Ага, вот это ей и нужно. Значит, можно продолжать.
— О Фицпатрике.
— Первый раз о нем слышу.
— С вами не беседовал никто из других докторов?
— Только один, тощий и длинный, который считает, что он господь бог.
— Это и есть Фицпатрик, — кисло сказала Эвелин.
— Но ведь вы сказали, что мой врач — вы. Не знаю даже, почему мне пришлось иметь с ним дело. Труп ходячий, честное слово.
Она не стала комментировать это сравнение, хотя ей и было понятно, откуда оно у Гарзы.
— Скажите, а доктор Фицпатрик или кто-то еще случайно не упоминал Хьюго? Не пытался привлечь к нему ваше внимание? Настроить вас против него?
Гарза прислонился к перегородке.
— Вы хотите сказать, что не доверяете собственным сотрудникам?
— Я хочу сказать, что они могли ненароком, не отдавая себе в этом отчета, создать для вас потенциальную жертву. Должна же быть какая-то причина, по которой вы напали именно на Хьюго, а не на кого-то еще.
— Я же сказал, что я пырнул его из-за вас, — с этими словами Гарза, похабно постанывая, поцеловал перегородку, как будто целовал Эвелин, и даже потерся о перегородку пахом. — Любой, кто тронет вас даже пальцем — мертвец, — прошептал он, отходя назад.
На перегородке осталась его слюна.

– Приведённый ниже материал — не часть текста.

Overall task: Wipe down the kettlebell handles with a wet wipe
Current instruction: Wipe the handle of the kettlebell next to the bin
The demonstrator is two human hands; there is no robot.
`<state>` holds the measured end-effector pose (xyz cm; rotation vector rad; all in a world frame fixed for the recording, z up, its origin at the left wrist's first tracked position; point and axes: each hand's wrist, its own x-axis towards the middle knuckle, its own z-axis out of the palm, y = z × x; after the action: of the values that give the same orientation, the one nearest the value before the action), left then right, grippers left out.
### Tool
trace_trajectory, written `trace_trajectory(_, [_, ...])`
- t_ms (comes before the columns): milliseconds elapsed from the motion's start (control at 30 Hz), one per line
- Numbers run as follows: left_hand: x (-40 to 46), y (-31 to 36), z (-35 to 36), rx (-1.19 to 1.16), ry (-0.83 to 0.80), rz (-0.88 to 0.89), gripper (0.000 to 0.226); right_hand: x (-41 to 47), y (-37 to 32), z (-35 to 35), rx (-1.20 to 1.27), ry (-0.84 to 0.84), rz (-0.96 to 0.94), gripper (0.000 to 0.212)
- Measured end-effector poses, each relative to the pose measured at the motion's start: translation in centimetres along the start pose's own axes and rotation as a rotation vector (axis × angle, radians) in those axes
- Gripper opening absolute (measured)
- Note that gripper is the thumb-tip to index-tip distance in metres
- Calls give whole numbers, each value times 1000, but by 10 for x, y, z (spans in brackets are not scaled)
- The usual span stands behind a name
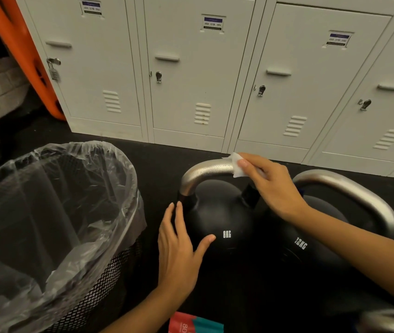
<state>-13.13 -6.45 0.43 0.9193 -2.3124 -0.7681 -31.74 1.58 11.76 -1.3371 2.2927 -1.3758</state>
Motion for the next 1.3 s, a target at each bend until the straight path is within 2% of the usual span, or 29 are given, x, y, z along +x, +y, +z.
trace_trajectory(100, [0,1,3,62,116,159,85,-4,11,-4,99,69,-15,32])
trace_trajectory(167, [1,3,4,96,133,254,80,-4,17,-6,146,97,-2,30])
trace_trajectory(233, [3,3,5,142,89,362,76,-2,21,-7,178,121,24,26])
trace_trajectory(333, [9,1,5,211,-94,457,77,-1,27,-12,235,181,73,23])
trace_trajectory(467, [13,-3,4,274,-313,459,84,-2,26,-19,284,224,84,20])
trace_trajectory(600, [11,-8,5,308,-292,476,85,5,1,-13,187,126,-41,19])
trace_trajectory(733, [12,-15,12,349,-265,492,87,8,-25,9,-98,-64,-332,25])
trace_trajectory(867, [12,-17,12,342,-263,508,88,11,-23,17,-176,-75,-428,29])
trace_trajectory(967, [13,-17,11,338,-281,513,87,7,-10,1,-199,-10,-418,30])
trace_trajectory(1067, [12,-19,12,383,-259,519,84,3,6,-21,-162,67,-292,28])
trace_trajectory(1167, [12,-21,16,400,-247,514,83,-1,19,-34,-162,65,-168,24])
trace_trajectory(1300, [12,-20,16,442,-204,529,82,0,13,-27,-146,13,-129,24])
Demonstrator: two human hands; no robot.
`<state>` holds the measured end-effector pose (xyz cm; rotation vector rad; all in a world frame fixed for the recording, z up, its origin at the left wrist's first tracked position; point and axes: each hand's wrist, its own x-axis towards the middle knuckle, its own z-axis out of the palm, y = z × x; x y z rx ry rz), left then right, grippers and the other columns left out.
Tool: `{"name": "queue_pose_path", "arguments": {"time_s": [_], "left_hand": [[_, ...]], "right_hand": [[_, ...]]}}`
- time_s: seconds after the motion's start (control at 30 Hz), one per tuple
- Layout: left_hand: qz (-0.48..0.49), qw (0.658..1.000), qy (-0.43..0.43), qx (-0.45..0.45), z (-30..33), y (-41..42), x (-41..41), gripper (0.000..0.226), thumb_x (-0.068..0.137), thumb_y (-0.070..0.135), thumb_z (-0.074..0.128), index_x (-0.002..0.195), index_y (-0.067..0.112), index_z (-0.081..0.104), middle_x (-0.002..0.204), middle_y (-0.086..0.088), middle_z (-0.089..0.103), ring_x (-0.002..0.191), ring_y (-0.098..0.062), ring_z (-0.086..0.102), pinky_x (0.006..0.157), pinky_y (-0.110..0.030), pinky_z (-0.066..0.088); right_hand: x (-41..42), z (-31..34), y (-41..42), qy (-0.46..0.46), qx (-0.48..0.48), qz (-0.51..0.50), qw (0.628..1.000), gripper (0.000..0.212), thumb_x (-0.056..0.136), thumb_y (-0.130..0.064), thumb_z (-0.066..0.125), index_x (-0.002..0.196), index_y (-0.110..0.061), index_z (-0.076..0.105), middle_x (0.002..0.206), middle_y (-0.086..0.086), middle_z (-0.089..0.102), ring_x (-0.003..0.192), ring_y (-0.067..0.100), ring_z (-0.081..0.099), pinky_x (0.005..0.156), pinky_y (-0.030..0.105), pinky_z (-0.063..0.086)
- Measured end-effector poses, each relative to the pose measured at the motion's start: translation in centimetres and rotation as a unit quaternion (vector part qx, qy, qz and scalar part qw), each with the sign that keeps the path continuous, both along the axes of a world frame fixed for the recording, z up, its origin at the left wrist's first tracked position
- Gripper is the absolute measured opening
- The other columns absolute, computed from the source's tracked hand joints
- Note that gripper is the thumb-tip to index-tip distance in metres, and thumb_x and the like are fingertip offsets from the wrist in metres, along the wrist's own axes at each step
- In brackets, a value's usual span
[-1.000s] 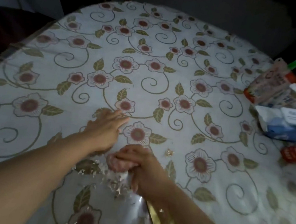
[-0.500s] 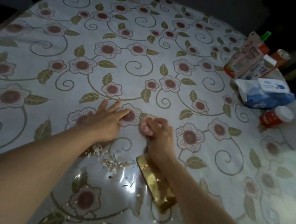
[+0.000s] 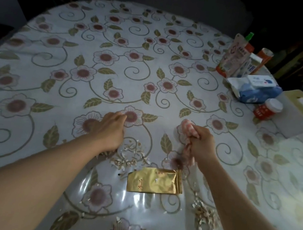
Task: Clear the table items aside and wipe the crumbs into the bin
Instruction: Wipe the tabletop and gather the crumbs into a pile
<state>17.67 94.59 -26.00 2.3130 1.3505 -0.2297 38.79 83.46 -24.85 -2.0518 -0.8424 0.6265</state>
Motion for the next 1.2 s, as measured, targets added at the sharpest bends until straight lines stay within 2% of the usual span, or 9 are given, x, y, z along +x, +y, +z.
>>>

Эвелин снова делалась муторно.
— Вы — животное.
— Это точно, — согласился он. — Вы еще будете умолять тюремщиков Колорадо, чтобы они взяли меня назад.
Если честно, она уже пожалела о том, что привезла его сюда. Хуже этого типа только сам сатана.
— Надзиратель, выведите меня отсюда! — рявкнул Гарза и гулко стукнул наручниками по перегородке.
Второго приглашения Кушу не понадобилось. Войдя, он вопрошающе посмотрел на Эвелин. Та кивнула.
Все было не так жутко и страшно, как можно подумать. Я отлично повеселился. Убить кого-то — это довольно забавно.
Альберт ДеСальво, Бостонский Душитель
Хьюго Эвански не умер на операционном столе. Заточенная ручка Энтони Гарзы, застрявшая в его грудине, задела аорту и, как и предположил доктор Бернстайн, вызвала перикардиальную тампонаду. Как сердце Хьюго выдержало под таким давлением — этого никто не мог сказать. Но после пятичасовой операции состояние пациента оценили как «стабильное». Если только ничего не случится, он будет жить и через несколько недель вернется в Ганноверский дом.
Эвелин получила эту информацию ближе к вечеру. У нее тотчас отлегло от души. Впрочем, это вовсе не значило, что все ее проблемы были решены. Наоборот, сейчас, когда было уже поздно и она осталась наедине со своими мыслями, они подобрались еще ближе. Но по крайней мере она задержалась на работе дольше остальных врачей. После того, что сделал Фицпатрик — заявился к Феррису и отметил ее просьбу о встрече с Энтони Гарзой, — ради защиты собственных интересов Эвелин стала приходить на работу раньше и уходить с нее позже.